Горничные принесли ей стопку простыней и полотенец. Шафран проводила час за часом, делая все возможное, чтобы охладить температуру Герхарда и сохранить его постель свежей. Ночь превратилась в день, а лихорадка все еще бушевала. Хрупкое тело Герхарда, казалось, горело изнутри. Казалось невозможным, что он мог бы стать еще более уменьшенным, и все же он заметно терял вес.
На следующее утро в одиннадцать у Герхарда начала понижаться температура. Через час все вернулось на круги своя. Он казался более спокойным. Но он все еще находился в глубокой коме.
“Вы больше ничего не можете для него сделать, - сказал доктор Шафран. “Как я уже сказал, это вопрос выбора. . . Теперь мы должны подождать и посмотреть, что будет. - Он посмотрел на нее, как на очередную пациентку, и сказал: - Ты очень устала. Тебе нужно немного отдохнуть.”
“Я не могу.”
- Конечно, можешь. Ты должна. В таком виде ты ему не нужна.”
Это был единственный аргумент, который мог убедить ее, и доктор это знал.
Шафран поцеловала Герхарда в лоб. “Я собираюсь немного вздремнуть, - сказала она. “Но не волнуйся. Я все еще здесь. Я никогда, никогда не покину тебя.”

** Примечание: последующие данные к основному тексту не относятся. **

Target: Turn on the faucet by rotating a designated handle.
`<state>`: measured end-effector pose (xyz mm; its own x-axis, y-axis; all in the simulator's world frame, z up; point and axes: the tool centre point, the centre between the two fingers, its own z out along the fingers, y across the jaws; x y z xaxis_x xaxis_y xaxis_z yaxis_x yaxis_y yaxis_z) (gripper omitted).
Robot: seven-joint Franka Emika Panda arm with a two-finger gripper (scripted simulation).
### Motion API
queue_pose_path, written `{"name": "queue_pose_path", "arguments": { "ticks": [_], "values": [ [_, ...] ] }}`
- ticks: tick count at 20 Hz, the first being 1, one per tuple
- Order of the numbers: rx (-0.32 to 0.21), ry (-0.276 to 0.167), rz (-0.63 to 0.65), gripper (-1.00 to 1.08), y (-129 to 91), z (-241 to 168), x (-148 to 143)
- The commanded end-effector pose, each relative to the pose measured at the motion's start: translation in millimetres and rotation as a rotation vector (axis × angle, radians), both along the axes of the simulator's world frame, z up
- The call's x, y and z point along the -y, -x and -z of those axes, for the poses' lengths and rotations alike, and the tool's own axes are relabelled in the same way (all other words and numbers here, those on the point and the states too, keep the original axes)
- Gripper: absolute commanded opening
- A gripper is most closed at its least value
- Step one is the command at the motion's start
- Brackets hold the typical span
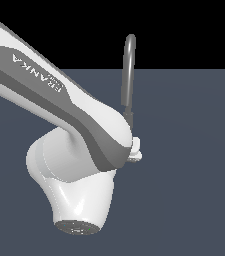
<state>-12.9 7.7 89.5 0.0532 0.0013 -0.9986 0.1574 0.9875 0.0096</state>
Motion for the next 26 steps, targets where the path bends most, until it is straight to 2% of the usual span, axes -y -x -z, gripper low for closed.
{"name": "queue_pose_path", "arguments": {
  "ticks": [1, 7, 13, 26],
  "values": [
    [-0.013, -0.002, 0.020, -1.00, 3.4, 5.8, 12.0],
    [-0.051, 0.005, 0.010, -1.00, 8.4, 18.4, 11.8],
    [-0.053, 0.006, 0.009, -1.00, 8.8, 19.2, 11.6],
    [-0.054, 0.006, 0.009, -1.00, 6.7, -20.6, -1.5]
  ]
}}
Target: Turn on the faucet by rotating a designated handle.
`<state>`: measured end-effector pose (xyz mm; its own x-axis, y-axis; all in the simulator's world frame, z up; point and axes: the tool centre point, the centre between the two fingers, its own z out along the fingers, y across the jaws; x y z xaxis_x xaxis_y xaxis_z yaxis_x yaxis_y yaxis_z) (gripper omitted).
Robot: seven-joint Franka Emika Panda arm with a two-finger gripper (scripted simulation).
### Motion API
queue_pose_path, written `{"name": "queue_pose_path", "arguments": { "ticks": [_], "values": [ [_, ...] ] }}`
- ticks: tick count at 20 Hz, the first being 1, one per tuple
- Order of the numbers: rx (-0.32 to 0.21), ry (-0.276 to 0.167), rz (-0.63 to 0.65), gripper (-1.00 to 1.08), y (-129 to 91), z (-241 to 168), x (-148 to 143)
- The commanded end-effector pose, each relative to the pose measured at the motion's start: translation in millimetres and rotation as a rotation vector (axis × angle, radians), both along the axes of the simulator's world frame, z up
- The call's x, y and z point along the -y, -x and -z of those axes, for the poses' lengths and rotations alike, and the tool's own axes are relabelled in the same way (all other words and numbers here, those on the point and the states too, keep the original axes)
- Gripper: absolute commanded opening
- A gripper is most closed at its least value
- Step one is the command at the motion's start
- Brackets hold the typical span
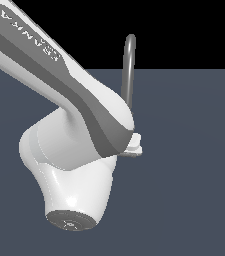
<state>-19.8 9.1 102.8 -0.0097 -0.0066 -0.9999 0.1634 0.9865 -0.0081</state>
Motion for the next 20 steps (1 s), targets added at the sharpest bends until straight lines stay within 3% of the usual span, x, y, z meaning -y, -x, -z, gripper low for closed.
{"name": "queue_pose_path", "arguments": {
  "ticks": [1, 15, 16, 17, 20],
  "values": [
    [0.000, -0.002, -0.001, -1.00, -0.1, 0.6, -0.8],
    [0.008, -0.001, 0.002, -1.00, 2.9, -47.5, 17.7],
    [0.008, -0.001, 0.002, -1.00, 2.9, -47.5, 17.7],
    [-0.025, -0.001, -0.010, -1.00, 5.8, -29.8, 9.8],
    [-0.017, -0.001, -0.007, -1.00, 6.7, -37.8, 21.8]
  ]
}}
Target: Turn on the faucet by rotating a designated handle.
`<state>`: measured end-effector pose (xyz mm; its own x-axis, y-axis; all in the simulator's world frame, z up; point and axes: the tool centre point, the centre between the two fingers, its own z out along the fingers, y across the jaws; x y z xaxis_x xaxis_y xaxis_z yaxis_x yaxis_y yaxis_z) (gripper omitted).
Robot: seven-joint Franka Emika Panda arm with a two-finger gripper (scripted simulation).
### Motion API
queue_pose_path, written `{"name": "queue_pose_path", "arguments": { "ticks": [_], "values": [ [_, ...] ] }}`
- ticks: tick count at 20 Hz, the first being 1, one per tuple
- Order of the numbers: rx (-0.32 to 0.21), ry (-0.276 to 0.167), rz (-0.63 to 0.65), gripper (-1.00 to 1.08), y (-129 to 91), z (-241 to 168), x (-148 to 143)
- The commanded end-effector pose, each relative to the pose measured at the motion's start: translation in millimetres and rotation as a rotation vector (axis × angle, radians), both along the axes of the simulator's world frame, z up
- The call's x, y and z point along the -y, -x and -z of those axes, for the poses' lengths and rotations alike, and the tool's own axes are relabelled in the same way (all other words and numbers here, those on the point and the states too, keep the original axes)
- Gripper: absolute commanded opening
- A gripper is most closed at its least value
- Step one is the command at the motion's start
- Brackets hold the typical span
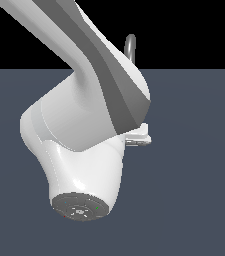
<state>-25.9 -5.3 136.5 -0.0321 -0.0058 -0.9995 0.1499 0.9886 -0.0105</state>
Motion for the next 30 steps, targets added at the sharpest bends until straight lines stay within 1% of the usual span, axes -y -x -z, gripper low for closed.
{"name": "queue_pose_path", "arguments": {
  "ticks": [1, 10, 11, 12, 26, 27, 28, 30],
  "values": [
    [0.008, 0.000, 0.007, -1.00, 0.9, -6.9, 11.4],
    [0.031, 0.000, 0.016, -1.00, 4.1, -31.0, 47.5],
    [0.031, 0.000, 0.016, -1.00, 4.1, -31.0, 47.5],
    [-0.009, -0.009, -0.032, -1.00, 4.1, -10.3, 18.9],
    [0.030, 0.000, 0.014, -1.00, 10.6, -9.3, 85.8],
    [0.030, 0.000, 0.014, -1.00, 10.6, -9.3, 85.8],
    [0.046, -0.019, -0.047, -1.00, 3.1, -13.7, 51.6],
    [0.044, -0.017, -0.040, -1.00, 4.0, -8.2, 57.0]
  ]
}}
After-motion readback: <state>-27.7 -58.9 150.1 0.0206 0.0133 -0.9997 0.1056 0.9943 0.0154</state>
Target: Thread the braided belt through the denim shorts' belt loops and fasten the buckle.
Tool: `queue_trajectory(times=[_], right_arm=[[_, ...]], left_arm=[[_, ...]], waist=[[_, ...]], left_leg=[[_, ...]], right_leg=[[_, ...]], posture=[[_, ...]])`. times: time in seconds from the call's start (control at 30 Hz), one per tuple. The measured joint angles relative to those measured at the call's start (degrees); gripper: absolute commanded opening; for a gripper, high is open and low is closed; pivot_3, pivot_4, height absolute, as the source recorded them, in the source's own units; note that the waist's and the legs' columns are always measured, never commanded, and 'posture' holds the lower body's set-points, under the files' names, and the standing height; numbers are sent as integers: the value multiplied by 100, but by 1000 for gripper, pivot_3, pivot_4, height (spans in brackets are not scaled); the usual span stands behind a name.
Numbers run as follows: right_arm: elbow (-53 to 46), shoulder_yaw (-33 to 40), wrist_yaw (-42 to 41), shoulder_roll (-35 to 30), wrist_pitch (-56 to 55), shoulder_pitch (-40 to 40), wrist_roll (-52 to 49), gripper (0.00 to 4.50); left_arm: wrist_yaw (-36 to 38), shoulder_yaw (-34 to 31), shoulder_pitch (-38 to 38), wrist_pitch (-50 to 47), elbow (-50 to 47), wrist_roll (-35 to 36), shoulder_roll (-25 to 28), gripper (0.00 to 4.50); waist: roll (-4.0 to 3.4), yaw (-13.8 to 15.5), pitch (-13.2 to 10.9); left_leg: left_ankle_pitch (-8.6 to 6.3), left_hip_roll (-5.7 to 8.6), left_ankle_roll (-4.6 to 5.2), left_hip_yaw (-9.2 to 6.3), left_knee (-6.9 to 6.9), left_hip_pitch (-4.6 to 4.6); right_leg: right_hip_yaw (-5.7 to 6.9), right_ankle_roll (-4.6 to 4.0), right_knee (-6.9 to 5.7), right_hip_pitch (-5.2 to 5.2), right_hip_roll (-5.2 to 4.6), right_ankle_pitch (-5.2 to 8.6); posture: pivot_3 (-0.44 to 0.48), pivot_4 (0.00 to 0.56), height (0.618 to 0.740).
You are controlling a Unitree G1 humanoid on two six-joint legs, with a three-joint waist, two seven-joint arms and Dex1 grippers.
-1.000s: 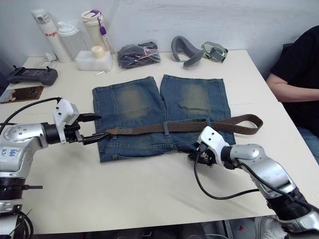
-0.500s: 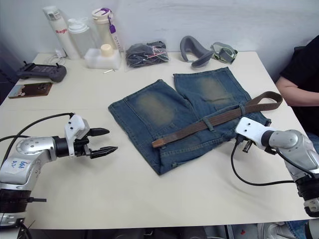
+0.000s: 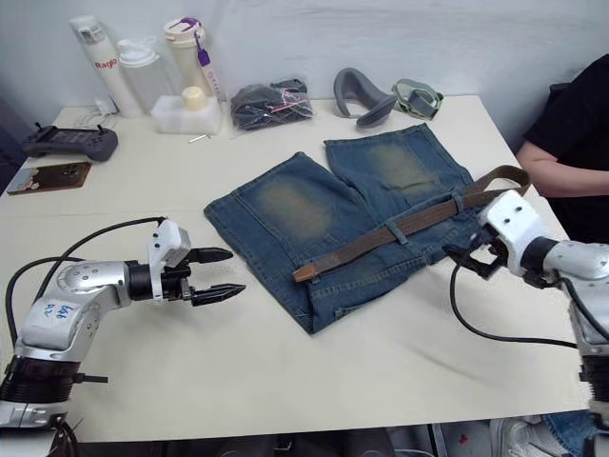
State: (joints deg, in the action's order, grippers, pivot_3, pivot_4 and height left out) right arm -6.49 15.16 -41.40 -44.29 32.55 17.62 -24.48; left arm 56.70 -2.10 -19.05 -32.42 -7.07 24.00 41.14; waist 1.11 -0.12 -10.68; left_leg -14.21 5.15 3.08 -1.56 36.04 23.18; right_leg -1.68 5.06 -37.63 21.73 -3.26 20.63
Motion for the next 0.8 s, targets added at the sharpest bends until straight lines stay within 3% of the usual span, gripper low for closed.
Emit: queue_trajectory(times=[0.2, 0.33, 0.5, 0.8], right_arm=[[-1294, 689, 2174, 2113, 2530, 36, -3245, 4480], [-1341, 812, 3709, 2884, 2925, -329, -5047, 4480], [-1098, 741, 4837, 3042, 2917, -761, -5981, 4480], [-362, 176, 5270, 3400, 2519, -252, -6116, 4480]], left_arm=[[41, 58, -173, -151, -176, 135, -24, 4500], [19, 96, -170, -153, -179, 128, -23, 4500], [-64, 94, -39, -124, -153, 21, 56, 4500], [-292, 78, 64, -30, -160, -72, 48, 4500]], waist=[[-1, -4, 0], [-1, 18, 0], [0, -31, 0], [0, -115, 0]], left_leg=[[5, -2, -11, 0, -9, 4], [6, 5, -5, 0, -10, 5], [5, 17, 13, 9, -10, 8], [14, 10, 5, 10, -43, 10]], right_leg=[[-4, -3, -14, 20, 5, 2], [-5, -5, -13, 19, -1, 2], [-16, -4, -10, 22, -11, 2], [-14, -5, -25, 52, -6, 3]], posture=[[0, 150, 740], [0, 150, 740], [0, 150, 740], [0, 150, 740]])
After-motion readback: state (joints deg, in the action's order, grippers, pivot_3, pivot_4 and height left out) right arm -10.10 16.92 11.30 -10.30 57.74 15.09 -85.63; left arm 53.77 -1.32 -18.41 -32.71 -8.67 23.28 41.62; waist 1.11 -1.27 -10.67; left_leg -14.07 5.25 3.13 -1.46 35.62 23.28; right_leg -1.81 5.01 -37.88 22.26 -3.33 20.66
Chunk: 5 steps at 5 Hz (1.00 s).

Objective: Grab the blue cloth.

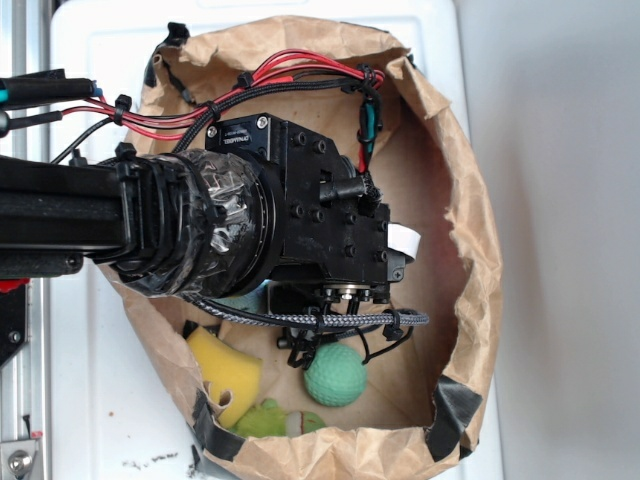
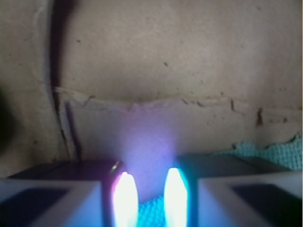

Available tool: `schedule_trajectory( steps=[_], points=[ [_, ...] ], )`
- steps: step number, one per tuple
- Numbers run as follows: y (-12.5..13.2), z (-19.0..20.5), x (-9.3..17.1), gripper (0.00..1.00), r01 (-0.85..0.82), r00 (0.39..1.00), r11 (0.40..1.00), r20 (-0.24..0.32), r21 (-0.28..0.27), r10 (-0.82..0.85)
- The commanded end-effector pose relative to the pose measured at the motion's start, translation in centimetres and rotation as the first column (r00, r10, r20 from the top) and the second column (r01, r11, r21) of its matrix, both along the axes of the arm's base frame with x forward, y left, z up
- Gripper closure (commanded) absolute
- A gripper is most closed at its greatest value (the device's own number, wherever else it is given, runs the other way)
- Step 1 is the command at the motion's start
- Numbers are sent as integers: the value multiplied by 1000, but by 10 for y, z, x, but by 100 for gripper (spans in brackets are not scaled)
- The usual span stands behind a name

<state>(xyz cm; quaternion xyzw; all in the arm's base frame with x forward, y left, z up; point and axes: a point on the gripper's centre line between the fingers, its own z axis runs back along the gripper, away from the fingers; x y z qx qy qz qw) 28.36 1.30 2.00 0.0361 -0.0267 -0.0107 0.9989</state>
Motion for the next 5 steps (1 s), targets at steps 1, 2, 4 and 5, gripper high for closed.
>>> schedule_trajectory(
  steps=[1,2,4,5],
  points=[
    [1,28,9,100,45,995,999,88,-4,-44],
    [7,43,7,100,40,993,999,110,-36,-36],
    [16,73,-9,100,67,988,994,142,-85,-54],
    [29,66,-8,0,26,993,998,113,-60,-19]
  ],
)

Она легла, не желая спать, боясь, что он может умереть без нее. Но ее тело было разбито вдребезги и ухватилось за сон, в котором так отчаянно нуждалось.
Через два часа пришел доктор, пощупал у Герхарда пульс и покачал головой: пульс был слабее прежнего. Он посмотрел на бесчувственную фигуру Шафран, потом снова на умирающего. Он помолчал, обдумывая варианты, затем оставил ее в покое и вышел из комнаты.